TARPON SPRINGS — When 16-year-old Colten Sakadales dove into the Spring Bayou with 54 other boys during the 115th annual Epiphany celebration on Wednesday, he said he opened his eyes underwater and saw the white cross appear to be glowing.
Fellow parishioners of St. Nicholas Greek Orthodox Cathedral had joked earlier it was his turn to find the cross, and receive the year of blessings that tradition says go along with it, since his brother, Hunter Sakadales, 19, retrieved the cross last year.
So when he emerged from the 63-degree water clasping the cross thrown into the bayou by His Eminence Archbishop Elpidophoros, Primate of the Greek Orthodox Archdiocese of America, the Tarpon High School junior was stunned.
“Here I am with it, honestly I don’t believe it,” Colten Sakadales said in a later news conference. “I feel very blessed.”
Tradition continued amid the coronavirus pandemic as Tarpon Springs’ Epiphany celebration went on with a law enforcement requirement that it be scaled down from the typical mass gathering that attracts more than 20,000 spectators. A new tradition was created as well, as two brothers retrieved the cross back to back for the first time in the 115-year history, Epiphany media and publicity director Johanna Kossifidis confirmed.

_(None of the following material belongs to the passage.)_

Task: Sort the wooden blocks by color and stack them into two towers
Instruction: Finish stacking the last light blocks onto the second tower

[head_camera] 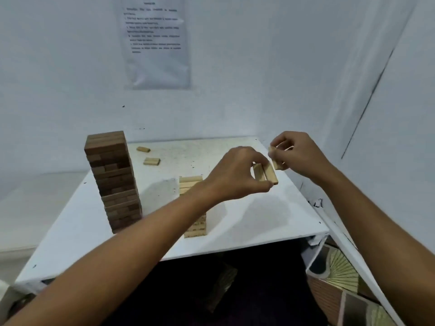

“The look on my face must have been total shock and awe,” Hunter Sakadales said of watching his brother’s feat. He recalled screaming “that’s my brother!” as Colten emerged from the water.
The cathedral closed the event to the public, normally the largest in the Western Hemisphere that celebrates the baptism of Jesus Christ in the Jordan River, and only distributed about 400 of the 800 tickets created for parishioners.
But by the time the four-hour Mass ended around noon, about 1,000 spectators were spread between Spring Bayou and the area outside of the church.
Sheriff Bob Gualtieri and Tarpon Springs Police Chief Robert Kochen said they were pleased with how attendees handled the event.
“They’re doing it today in a safe way which we 100 percent support,” Gualtieri said.
Before the 55 teens descended upon the bayou, Emanuel Gombus pleaded with onlookers through a microphone: Face masks up — and those who aren’t family of divers or a parishioner, stay outside of the established barricades.
He said organizing this year’s event took a lot of coordination with the City of Tarpon Springs and Sheriff’s Office. The least spectators could do was put a mask on.
”If Christ were here — and he is — he would want you to follow the rules that are in place,” said Gombus, who is a chairman for the church. As he spoke, some spectators pulled their masks up from their chins. Face coverings were present throughout the event — just not always over each person’s nose and mouth.
Ahead of the celebration, organizers urged members of the public to stay home and watch online. Only St. Nicholas Greek Orthodox Cathedral parishioners with tickets were allowed to gather at the bayou.
The procession from the church to the water, normally a parade of dancers, costumes and thousands of cheering spectators, was limited to just divers and their families, who traveled in shifts.
This year, the Cathedral also canceled the Glendi festival that usually closes out the day with Greek dancing, music and food. The dive did not feature a dove bearer, a girl normally chosen from the choir to release a white dove to symbolize the Holy Spirit’s flight over the water.
Although the Archbishop traveled from New York, no dignitaries or clergy came from Greece as they traditionally do.
During his blessing of the Spring Bayou before the dive, the Archbishop also prayed for medical workers and first responders fighting the coronavirus pandemic. When they climbed out of the water, the boys initially adhered to the cathedral’s morning instructions to not hoist the cross retriever on their shoulders like normal. But once past the Bayou steps, boys lifted Sakadales up on his shoulders for some moments as he clutched the the cross and trophy.
The other divers huddled around Sakadales and ascended the stairs of the Bayou, then walked back to the steps of the cathedral to receive one more blessing from the archbishop.
Even with the restrictions, James Kavouklis’ said he still felt the same rush of excitement as he did last year.
Kavouklis, 17, missed the thousands of spectators who normally line the Spring Bayou to wait for the boys to dive. Although the public celebration was canceled, “It’s still a time we can share with our families.”
“It’s about celebrating Jesus Christ and I try to get emotionally connected to the liturgy service before the dive.”
A third-generation diver, the Berkeley Preparatory School junior said he was diving this year for his grandmother, who passed away Dec. 22.
”This is the one time of year you get to see everyone come together as a community to celebrate,” he said.